Task to complete: Using the material below, work out how many lines contain the word "state". Reply with the number and nothing more.

Records provided:
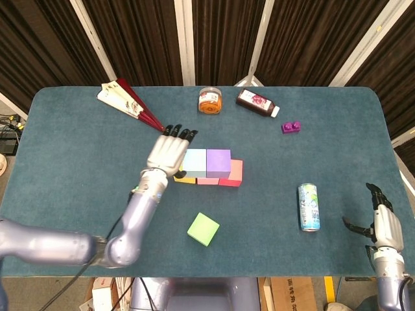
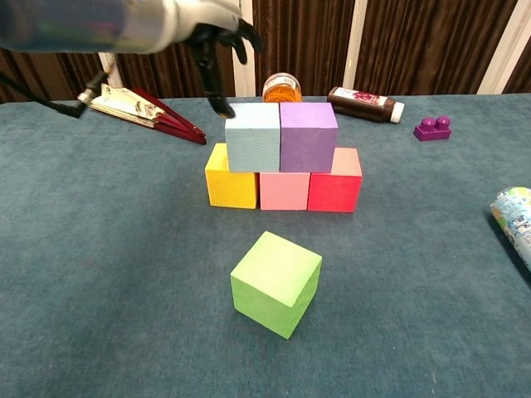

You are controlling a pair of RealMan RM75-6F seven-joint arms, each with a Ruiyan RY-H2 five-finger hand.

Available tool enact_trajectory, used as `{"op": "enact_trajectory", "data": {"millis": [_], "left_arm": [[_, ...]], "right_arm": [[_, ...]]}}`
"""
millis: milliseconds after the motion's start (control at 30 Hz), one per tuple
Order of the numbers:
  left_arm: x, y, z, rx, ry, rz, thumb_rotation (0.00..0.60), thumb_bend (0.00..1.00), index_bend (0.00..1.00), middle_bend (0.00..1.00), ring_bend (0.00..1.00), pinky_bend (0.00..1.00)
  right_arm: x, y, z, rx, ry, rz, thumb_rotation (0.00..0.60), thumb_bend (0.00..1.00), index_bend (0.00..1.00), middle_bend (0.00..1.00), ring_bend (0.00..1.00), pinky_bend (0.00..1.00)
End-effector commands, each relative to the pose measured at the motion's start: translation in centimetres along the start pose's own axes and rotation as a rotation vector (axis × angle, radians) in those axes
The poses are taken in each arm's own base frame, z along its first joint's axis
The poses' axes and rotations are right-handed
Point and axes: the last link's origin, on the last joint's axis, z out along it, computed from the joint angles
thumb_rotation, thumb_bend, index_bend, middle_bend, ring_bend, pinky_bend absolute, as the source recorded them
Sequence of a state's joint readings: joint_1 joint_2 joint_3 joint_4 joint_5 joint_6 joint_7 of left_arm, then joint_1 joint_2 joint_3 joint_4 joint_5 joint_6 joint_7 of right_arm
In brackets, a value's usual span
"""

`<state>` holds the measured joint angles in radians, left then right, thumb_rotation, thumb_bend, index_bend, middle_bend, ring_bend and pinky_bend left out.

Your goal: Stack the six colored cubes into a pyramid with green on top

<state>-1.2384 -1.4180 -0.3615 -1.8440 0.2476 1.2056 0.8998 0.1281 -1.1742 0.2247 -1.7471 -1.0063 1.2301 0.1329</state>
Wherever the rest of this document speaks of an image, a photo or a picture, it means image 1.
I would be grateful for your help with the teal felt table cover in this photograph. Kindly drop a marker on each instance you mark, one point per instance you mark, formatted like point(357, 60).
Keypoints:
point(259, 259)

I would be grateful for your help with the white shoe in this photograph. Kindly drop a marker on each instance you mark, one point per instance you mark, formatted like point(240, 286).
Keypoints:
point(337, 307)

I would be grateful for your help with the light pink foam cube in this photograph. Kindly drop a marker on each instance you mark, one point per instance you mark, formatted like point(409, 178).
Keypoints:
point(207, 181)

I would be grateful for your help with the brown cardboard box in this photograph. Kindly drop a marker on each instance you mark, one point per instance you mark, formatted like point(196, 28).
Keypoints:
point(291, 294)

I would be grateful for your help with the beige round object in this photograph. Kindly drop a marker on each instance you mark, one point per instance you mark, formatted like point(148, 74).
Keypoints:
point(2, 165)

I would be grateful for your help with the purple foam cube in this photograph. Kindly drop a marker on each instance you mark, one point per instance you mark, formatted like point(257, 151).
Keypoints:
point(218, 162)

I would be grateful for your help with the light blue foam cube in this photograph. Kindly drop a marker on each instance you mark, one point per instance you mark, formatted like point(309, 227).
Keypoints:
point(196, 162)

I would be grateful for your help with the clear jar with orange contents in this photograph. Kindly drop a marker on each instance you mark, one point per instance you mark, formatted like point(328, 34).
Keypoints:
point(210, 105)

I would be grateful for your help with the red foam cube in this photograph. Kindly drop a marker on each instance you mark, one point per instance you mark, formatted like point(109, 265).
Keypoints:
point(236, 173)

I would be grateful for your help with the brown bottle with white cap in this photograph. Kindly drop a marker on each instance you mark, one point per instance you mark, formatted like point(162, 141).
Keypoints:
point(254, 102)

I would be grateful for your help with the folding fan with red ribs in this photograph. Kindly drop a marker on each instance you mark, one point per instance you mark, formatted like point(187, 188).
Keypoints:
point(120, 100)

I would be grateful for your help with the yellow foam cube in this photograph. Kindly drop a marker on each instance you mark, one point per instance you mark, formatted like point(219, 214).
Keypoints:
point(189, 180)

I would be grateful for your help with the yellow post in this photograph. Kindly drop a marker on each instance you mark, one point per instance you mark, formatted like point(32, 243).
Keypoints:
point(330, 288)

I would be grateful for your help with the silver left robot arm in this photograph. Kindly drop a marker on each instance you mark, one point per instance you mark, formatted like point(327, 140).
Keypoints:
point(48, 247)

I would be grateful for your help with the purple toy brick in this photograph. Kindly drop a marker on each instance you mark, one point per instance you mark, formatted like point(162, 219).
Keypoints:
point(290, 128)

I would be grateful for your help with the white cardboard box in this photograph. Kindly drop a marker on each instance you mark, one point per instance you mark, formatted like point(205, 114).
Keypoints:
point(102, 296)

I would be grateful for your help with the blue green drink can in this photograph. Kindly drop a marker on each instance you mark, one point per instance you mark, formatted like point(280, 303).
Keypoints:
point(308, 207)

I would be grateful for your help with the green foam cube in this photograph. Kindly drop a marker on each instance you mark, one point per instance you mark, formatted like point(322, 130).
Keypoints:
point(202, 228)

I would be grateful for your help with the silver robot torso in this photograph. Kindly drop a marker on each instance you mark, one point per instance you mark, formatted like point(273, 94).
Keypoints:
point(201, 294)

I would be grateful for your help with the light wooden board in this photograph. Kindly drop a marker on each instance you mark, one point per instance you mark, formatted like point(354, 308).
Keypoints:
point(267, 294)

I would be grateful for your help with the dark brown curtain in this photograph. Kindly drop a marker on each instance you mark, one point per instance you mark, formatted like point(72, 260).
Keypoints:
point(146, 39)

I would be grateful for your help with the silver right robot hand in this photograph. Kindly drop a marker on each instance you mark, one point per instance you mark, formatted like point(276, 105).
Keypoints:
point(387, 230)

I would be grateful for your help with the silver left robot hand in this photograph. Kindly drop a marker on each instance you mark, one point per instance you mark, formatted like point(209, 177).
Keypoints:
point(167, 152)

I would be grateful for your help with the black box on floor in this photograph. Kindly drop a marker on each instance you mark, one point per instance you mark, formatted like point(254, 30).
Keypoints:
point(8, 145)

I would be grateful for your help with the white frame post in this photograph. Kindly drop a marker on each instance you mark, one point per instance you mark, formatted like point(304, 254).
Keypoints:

Task solution: 3